The acolytes approach, wary that they have entered an area with a fully 3D map and models
The noise of the manufactorum to their right drowned out the sound of gunfire until they were practically in the middle of the firefight
An armoured barge had been forced down a dead-end canal by raider boats, and the criminal crews spot a new ship entering, assume it’s enemy reinforcements and open fire
Keenly aware they are under fire, the Acolyte Primus jumps to shore and commands the others to do the same
A raider approaches, manned by an Undertow heavy gunner with a crank cannon. One of the Acolytes pops smoke to try and save them from becoming Swiss cheese
The Techpriest ices the first sniper on the silo, despite the rain imposing a -20 to hit
A lot of things happen except people leaving the boat. A mixture of poor Climb tests, failed Pinning tests and decisive inaction leads to them being rammed by the raider
The tiny Techpriest scampers up a silo to blast an Undertow sniper with her hellgun. Also pictured: the elusive Dreadquill GM
The mad Adept dives for cover and returns fire with any grenades she has to hand
Pop pop pop watching heretics drop
Things started to get a little capsizey

Our brave naval Acolytes eventually all managed to get off their sinking ship (hopefully not too heavy-handed a metaphor for future endeavours…) and brutally murder some starving poor people trying to feed their families see off the criminals and protect the shipment.

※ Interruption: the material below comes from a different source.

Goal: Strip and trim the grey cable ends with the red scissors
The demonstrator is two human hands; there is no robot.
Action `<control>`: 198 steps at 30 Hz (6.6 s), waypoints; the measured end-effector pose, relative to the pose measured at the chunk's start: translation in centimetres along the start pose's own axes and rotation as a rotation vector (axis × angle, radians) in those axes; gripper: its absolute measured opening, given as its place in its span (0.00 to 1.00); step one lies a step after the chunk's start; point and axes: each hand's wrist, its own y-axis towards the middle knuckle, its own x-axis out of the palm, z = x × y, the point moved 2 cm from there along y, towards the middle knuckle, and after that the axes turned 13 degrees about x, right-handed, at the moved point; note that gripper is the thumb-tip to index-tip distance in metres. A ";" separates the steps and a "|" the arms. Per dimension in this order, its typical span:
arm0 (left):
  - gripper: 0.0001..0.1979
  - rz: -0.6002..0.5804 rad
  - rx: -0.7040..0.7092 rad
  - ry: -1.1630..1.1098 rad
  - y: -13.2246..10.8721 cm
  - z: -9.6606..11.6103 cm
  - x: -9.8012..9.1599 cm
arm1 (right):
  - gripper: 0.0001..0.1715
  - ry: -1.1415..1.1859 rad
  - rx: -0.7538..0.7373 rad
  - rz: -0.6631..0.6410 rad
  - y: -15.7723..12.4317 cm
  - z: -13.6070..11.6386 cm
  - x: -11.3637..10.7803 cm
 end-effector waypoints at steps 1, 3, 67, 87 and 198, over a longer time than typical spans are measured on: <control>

The day was won by the Acolytes, and they even won grudging thanks from the House Guard protecting the shipment. It sounded like everyone had as much fun playing as I had building, and we all learned some valuable lessons about the importance of having Willpower as your dump stat, why shotguns with the Scatter trait are so deadly, and just how long you can stay on a sinking ship before your team-mates start to try and bounce grenades off your head.